As the project comes to closure, it’s time to look back and enjoy all the successes you’ve experienced on the project. All the memorable learning moments and all of those leadership situations that have allowed you to grow as a project manager. Not! As the project comes to closure, you’ll usually find yourself knee-deep in administrative and signoff tasks not to mention work related to those tedious remaining issues that make the customer very nervous at deployment time.

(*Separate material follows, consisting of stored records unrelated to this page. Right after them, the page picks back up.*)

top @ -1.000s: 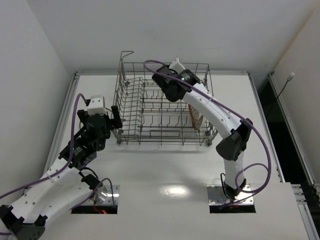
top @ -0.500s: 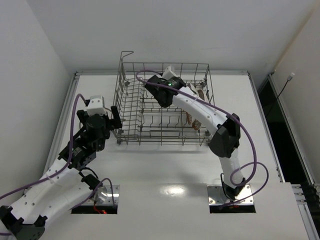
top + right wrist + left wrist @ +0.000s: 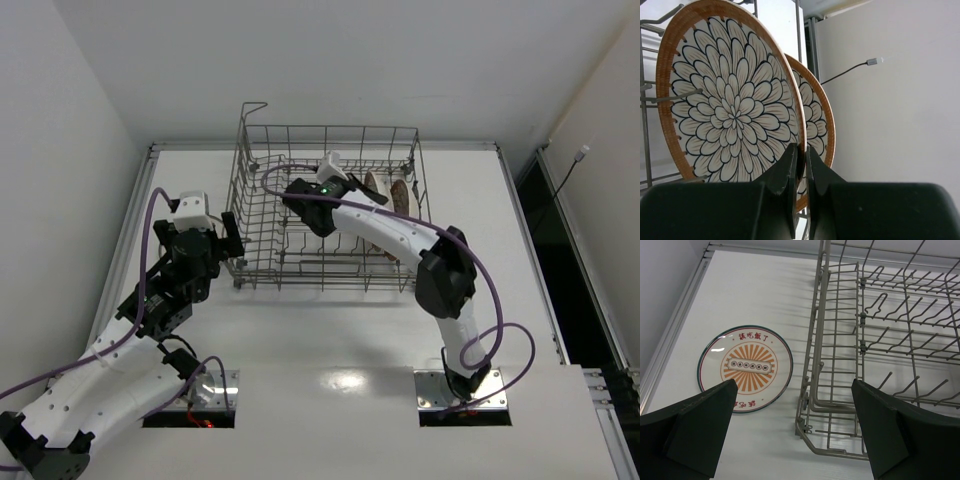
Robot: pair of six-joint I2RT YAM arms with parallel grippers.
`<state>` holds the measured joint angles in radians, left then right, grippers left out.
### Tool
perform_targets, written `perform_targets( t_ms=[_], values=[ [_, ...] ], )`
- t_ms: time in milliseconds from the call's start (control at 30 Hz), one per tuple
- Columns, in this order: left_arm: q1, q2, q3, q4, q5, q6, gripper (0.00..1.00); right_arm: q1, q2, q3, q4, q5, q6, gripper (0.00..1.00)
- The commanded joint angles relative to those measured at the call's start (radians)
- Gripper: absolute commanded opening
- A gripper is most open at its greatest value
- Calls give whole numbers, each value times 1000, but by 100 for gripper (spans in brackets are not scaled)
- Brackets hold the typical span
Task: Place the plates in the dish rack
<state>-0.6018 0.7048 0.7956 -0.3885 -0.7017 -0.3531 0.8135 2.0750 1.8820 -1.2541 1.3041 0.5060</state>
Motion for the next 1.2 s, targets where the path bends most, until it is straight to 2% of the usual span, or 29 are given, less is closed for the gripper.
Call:
perform_targets(
  t_ms=[0,133,167,333,367,400,467,500,600,633,700,867,933,1033,1167],
  values=[
    [-6,-5,37,19,-4,-14,100,0,8,-35,-153,9,14,3],
    [-6,-5,37,19,-4,-14,100,9,8,-24,-153,9,14,20],
    [-6,-5,37,19,-4,-14,100,9,-3,-11,-153,0,14,31],
    [-6,-5,37,19,-13,-14,100,9,-32,23,-153,-9,5,29],
    [-6,-5,37,19,-13,-14,100,9,-32,23,-153,-19,5,34],
    [-6,-5,37,19,-13,-14,100,18,-41,32,-153,-19,-4,47],
    [-6,4,37,19,-13,-14,100,18,-53,32,-153,-19,-4,56],
    [-6,4,37,19,-13,-14,100,18,-53,32,-153,-19,-4,65],
    [-6,4,37,19,-13,-14,100,18,-91,42,-153,9,-4,79],
    [-6,4,37,19,-13,-14,100,18,-104,54,-153,29,-4,81],
    [-6,13,37,19,-13,-14,100,27,-150,80,-153,43,-4,93],
    [-6,35,37,19,-32,-4,100,36,-239,161,-153,53,-15,94],
    [-6,45,37,19,-59,-4,100,36,-300,161,-139,-24,-15,94],
    [-6,45,37,10,-94,-4,100,36,-403,57,-32,-115,-33,95],
    [-6,45,-7,10,-235,-53,100,27,-613,-133,152,-268,-98,95]
  ],
)
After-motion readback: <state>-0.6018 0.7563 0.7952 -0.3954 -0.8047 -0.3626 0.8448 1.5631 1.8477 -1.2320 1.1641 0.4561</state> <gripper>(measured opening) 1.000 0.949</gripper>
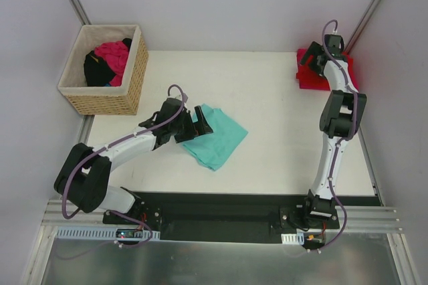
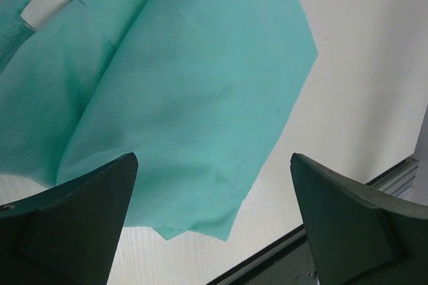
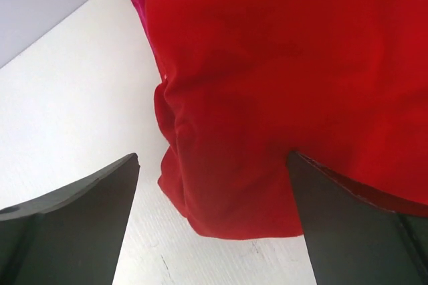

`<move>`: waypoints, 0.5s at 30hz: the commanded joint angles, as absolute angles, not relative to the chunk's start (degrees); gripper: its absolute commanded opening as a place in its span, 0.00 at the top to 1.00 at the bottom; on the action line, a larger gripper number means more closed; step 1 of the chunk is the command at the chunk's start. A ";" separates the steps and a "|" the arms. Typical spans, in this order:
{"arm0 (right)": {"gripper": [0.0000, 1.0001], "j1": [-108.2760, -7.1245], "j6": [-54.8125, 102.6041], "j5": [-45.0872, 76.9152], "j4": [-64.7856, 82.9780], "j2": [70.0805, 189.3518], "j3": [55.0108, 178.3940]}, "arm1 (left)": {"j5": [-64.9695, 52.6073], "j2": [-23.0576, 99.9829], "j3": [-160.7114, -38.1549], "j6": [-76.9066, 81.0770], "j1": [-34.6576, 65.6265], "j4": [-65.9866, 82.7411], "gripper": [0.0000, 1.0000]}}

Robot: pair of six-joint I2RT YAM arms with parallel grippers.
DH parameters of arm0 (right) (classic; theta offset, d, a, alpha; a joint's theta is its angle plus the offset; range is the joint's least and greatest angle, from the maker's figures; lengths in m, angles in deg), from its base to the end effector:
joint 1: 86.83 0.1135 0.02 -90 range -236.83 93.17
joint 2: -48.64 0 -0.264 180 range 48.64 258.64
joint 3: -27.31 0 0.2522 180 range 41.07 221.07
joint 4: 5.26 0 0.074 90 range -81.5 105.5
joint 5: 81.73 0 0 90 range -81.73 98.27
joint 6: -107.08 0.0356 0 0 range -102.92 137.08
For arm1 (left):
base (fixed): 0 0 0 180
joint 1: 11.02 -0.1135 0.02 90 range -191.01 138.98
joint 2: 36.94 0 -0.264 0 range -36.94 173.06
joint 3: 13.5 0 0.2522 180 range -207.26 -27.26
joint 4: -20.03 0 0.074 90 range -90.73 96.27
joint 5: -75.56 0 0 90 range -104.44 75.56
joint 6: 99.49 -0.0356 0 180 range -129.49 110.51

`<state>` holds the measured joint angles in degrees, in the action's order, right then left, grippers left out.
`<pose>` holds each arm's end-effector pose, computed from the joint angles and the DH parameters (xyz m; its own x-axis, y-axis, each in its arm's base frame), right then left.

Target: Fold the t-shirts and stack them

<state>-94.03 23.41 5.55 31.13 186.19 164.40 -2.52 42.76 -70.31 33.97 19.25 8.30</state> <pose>0.5501 -0.0712 0.2240 -0.5734 0.1834 -0.7985 0.2275 0.9719 0.0599 0.2508 -0.1549 0.2133 -0.7964 -0.3145 -0.5166 0.1270 0.7482 -0.6512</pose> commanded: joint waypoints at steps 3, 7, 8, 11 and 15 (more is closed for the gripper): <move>0.03 -94.47 24.29 7.31 30.20 187.49 168.50 | -0.30 44.44 -72.44 33.13 18.25 8.38 0.01; 0.03 -94.21 25.52 7.74 33.46 190.66 169.83 | -0.20 44.53 -72.00 33.31 18.08 8.47 0.01; 0.03 -94.04 25.87 7.75 34.59 191.54 169.92 | -0.20 44.53 -72.00 33.22 17.99 8.47 0.01; 0.03 -93.95 27.54 7.39 38.90 193.39 171.67 | -0.38 44.44 -71.74 33.40 17.90 8.47 0.01; 0.03 -94.03 29.38 7.13 42.16 193.48 170.71 | -0.29 44.09 -71.30 33.48 17.73 8.47 0.01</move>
<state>-94.44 25.90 6.43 33.84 192.22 169.95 -1.21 44.42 -70.31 33.95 18.39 8.34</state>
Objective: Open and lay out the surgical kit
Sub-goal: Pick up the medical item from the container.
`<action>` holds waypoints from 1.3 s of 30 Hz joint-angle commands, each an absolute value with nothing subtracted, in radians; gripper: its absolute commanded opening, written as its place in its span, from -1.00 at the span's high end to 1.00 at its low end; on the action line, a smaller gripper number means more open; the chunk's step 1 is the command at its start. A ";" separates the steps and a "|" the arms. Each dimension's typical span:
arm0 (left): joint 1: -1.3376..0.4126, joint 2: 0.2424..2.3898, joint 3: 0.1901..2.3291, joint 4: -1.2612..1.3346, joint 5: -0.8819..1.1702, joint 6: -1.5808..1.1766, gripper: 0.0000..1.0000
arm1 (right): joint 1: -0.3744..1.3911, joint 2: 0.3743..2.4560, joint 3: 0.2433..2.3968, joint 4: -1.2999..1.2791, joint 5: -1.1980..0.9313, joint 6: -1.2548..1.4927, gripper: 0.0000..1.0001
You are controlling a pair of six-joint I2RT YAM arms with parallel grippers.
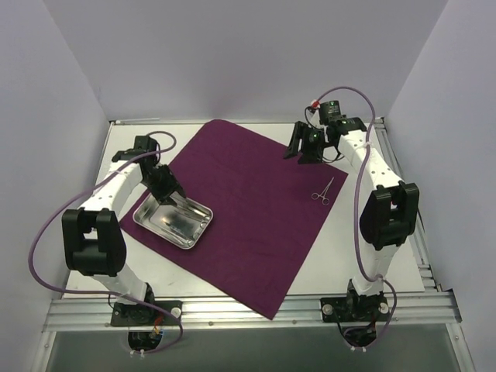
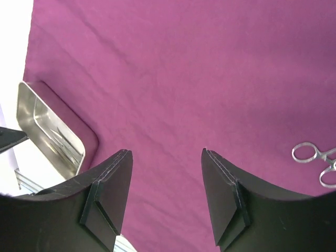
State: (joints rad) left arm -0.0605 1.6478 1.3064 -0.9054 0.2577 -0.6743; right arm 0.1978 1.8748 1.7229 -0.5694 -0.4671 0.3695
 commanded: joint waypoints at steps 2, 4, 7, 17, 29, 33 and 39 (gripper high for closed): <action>-0.109 1.643 1.290 -1.009 0.083 -0.825 0.04 | 0.175 1.832 1.651 -0.606 -0.483 0.390 -0.10; -0.120 1.635 1.255 -1.029 0.048 -0.905 0.02 | 0.179 1.812 1.614 -0.603 -0.489 0.382 -0.10; -0.121 1.629 1.198 -1.031 0.019 -0.975 0.01 | 0.192 1.804 1.594 -0.603 -0.506 0.370 -0.10; -0.115 1.726 1.233 -1.029 -0.130 -1.006 -0.01 | 0.221 1.815 1.617 -0.601 -0.555 0.357 -0.10; -0.117 1.795 1.256 -1.002 -0.184 -1.037 0.02 | 0.230 1.798 1.592 -0.600 -0.583 0.348 -0.10; -0.112 1.810 1.259 -0.994 -0.199 -1.038 0.02 | 0.230 1.799 1.589 -0.594 -0.588 0.348 -0.11; -0.109 1.850 1.295 -0.994 -0.206 -1.037 0.02 | 0.230 1.801 1.597 -0.595 -0.591 0.348 -0.11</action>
State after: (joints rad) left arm -0.1154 1.8378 1.2453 -1.0035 -0.1802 -1.0180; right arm 0.2241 1.8549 1.5921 -0.5850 -0.5701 0.3614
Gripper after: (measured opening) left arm 0.492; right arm 0.553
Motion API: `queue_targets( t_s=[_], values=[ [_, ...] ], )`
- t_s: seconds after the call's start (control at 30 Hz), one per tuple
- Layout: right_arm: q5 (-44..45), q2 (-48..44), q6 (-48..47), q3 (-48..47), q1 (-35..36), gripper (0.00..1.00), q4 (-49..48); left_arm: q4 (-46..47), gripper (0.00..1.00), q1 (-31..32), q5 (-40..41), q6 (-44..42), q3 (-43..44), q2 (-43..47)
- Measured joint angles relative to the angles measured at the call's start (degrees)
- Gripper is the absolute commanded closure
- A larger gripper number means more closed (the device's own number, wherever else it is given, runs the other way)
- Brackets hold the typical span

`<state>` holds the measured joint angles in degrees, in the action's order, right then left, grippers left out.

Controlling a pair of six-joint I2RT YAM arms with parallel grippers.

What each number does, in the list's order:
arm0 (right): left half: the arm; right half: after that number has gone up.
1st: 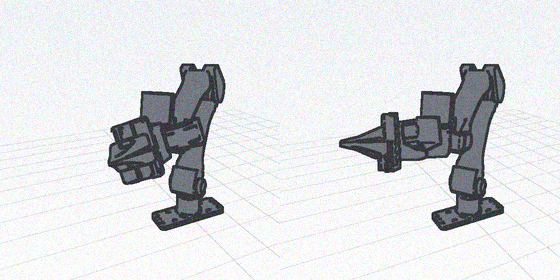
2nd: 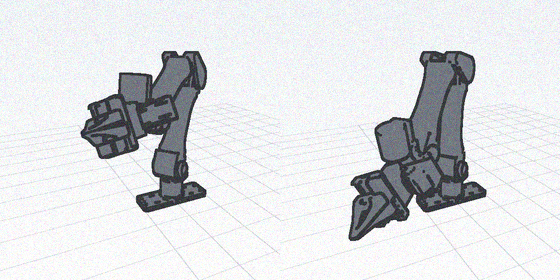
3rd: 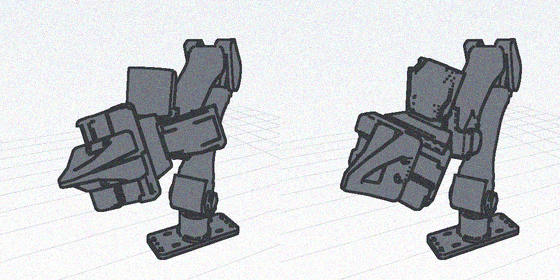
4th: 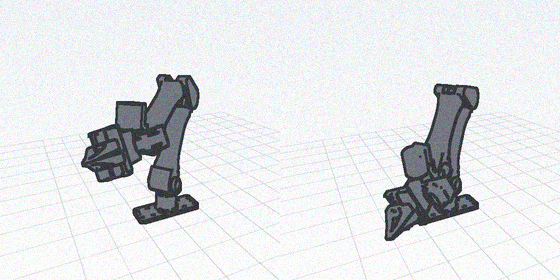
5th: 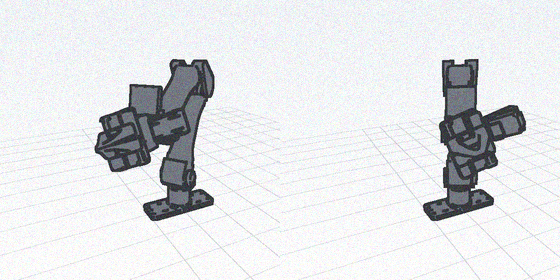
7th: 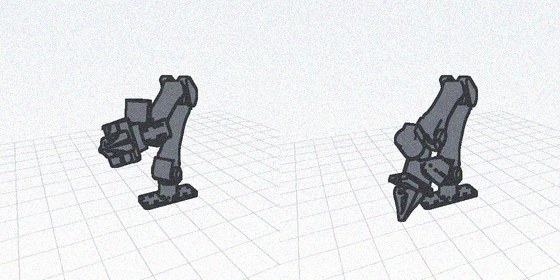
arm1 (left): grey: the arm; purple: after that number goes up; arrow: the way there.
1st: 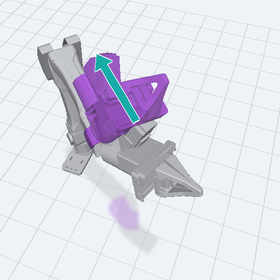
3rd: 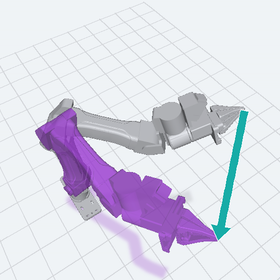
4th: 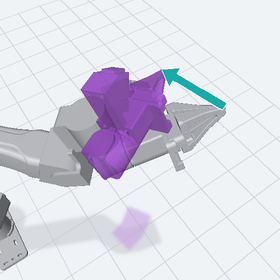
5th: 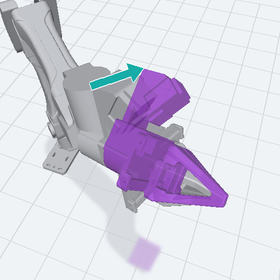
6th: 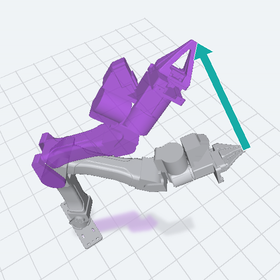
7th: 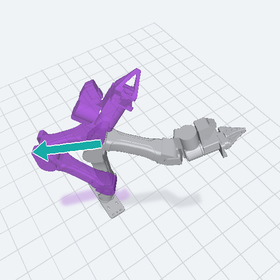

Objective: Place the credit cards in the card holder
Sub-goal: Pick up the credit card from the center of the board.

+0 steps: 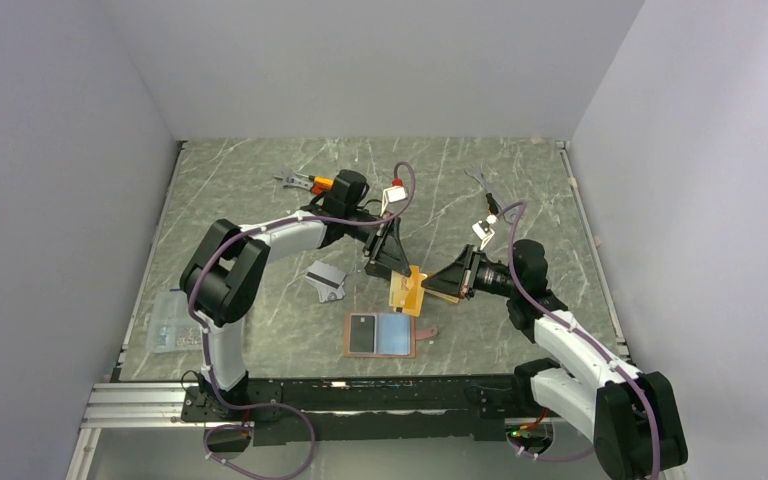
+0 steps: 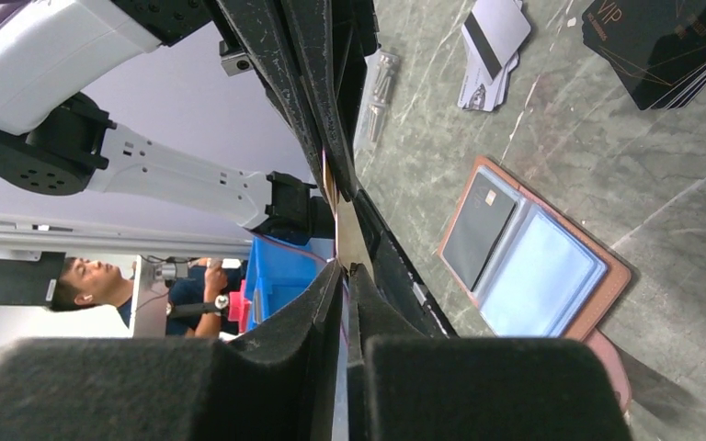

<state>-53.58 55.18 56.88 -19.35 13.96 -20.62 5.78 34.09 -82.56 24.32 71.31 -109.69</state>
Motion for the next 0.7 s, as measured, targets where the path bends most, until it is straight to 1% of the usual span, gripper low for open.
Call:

Your duties as project manager and leaders extraordinaire certainly don’t cease … they actually increase.  You’re dealing with lots of things going on at once and you’re also dealing with two separate sets of team members – yours and the customer’s – who are being pulled by their respective organizations to free themselves up for new and exciting projects.  They’re working in shutdown mode and it’s difficult to get the productive hours out of them for YOUR project right now.  It can take all of your resource management skills just to keep team members engaged.

Customer Issues

- Complete all deliverables

- Install and test deliverables

- Prepare operating manual

- Prepare maintenance manual

Customer Issues

- Train customer’s personnel

- Agree on level of follow-up support

- Conduct formal acceptance review with customer

- Verify customer satisfaction

Organizational Issues

- Summarize learnings - communicate to the organization

- Prepare final technical reports

- Evaluate project performance

Organizational Issues

- Conduct final review with management

- Prepare project historical files and place in archive

Personnel Issues

- Recognize/reward team performance

- Write performance evaluations for project team

- Assist in reassignment of project personnel

Administrative/Other Issues

- Dispose of leftover project material

- Close down temporary site operations

- Submit final invoices

- Forward all final payments

- Close out project charge codes and work orders

Summary

This is merely a generic list.  A true project completion checklist would need to be tailored to your specific project and each industry is going to have different things that need to be included in the checklist.  And several items are really just follow-up to things that should have been agreed to long ago with the customer, such as “agree on level of follow-up support.”  That was likely set in stone during kickoff or project planning sessions.